Roll-front uranium deposits type, extracted by the in situ recovering method (ISR), are strategic ore deposits for mining major companies. They are classically identified with drill­holes, carried out in a dichotomous way between the oxidised area localised upstream the ore deposit and the reduced part downstream. The interface between the two areas is the main uranium mineralization location. This front is highlighted by a differential mineralogy, in particular with a high content in Fe (III) minerals in the oxidised area and a high content in sulfides in the reduced area. This thesis intends to assess some geophysical methods which could help to detect this mineralogical zonation from the ground surface, in the context of sedimentary deposits with a low electrical resistivity. The first step consisted of implementing magnetometry, self-potential and spectral induced polarization methods in a first Mongolian roll-front. The main results evidenced that magnetic and self-potential methods are essentially related to the tectonic directions of the investigated area. The induced polarization measurements, while impacted by large electromagnetic coupling effects, underline a polarization of the investigated area close to zero, meaning that the roll-front cannot be detected by this method.

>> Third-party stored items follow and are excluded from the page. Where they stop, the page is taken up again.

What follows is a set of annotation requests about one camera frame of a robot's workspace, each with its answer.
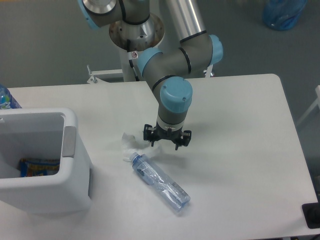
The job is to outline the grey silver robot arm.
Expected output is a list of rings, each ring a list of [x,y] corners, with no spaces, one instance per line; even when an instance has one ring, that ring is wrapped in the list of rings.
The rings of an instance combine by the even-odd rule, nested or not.
[[[158,47],[158,29],[148,0],[80,0],[88,25],[93,29],[117,25],[115,45],[137,54],[133,70],[139,70],[158,102],[156,125],[146,124],[143,138],[151,144],[169,140],[176,147],[188,146],[192,133],[183,130],[193,89],[185,75],[205,70],[223,57],[219,38],[207,33],[194,0],[166,2],[179,37],[180,47],[163,53]]]

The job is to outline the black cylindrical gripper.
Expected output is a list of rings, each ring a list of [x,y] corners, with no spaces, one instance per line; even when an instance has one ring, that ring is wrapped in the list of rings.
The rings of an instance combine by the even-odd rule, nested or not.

A laboratory study, performed on a thousand of rock samples from a second Mongolian roll-front, showed that measured polarization is mostly linked to the clay content, and is not correlated with the redox facies. These geophysical methods are unlikely suitable to detect roll-front deposits in such a geological context. However, their application at a small scale could be usefull for the environmental monitoring of the exploitation by lixiviation or the remediation phase.